§ INPUT DATA
════════════════════

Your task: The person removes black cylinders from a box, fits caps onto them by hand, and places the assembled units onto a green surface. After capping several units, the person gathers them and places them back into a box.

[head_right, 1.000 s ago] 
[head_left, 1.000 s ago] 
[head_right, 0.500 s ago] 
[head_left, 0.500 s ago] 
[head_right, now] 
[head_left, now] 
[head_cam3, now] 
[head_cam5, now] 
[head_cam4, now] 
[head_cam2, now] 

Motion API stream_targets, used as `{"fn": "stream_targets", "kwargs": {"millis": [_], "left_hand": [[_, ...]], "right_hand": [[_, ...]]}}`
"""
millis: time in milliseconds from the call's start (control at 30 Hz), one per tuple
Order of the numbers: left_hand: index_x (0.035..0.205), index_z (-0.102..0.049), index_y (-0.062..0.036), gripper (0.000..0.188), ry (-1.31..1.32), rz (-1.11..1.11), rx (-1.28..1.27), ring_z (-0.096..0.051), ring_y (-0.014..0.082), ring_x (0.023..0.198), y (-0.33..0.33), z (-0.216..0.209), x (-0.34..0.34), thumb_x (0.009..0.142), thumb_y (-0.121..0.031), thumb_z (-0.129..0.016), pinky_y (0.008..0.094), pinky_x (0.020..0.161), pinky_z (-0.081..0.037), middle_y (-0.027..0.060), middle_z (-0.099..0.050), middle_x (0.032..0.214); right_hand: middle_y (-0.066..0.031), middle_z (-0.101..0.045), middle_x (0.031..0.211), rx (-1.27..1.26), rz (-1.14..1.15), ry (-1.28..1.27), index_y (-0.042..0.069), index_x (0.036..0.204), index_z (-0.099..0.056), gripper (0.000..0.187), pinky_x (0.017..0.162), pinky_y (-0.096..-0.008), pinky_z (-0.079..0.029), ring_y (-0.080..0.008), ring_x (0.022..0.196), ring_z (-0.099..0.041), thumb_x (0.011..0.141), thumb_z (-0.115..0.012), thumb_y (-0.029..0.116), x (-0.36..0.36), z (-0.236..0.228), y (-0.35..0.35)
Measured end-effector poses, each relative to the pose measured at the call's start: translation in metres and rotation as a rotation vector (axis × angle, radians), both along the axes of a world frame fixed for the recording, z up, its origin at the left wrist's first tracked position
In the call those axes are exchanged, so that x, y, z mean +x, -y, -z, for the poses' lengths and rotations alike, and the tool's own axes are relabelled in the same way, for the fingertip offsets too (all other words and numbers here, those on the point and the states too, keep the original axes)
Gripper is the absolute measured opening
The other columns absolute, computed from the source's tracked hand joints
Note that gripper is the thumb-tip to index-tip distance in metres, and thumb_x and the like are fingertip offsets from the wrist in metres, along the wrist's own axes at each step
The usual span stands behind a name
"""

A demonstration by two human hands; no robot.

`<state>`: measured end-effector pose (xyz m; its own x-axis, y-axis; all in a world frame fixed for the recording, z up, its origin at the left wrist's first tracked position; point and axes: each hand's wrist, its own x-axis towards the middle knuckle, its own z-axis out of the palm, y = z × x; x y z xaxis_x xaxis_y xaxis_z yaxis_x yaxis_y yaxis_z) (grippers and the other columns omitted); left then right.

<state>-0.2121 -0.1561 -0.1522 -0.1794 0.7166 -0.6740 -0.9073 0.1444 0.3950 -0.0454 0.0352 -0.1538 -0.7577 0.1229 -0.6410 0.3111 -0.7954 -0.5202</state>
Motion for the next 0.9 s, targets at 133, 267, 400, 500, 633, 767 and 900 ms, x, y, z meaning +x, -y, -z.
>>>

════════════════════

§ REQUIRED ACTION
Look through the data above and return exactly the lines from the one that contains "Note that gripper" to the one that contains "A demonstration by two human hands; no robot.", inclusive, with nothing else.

§ RESPONSE AREA
Note that gripper is the thumb-tip to index-tip distance in metres, and thumb_x and the like are fingertip offsets from the wrist in metres, along the wrist's own axes at each step
The usual span stands behind a name
"""

A demonstration by two human hands; no robot.

The answer has been supplied in full.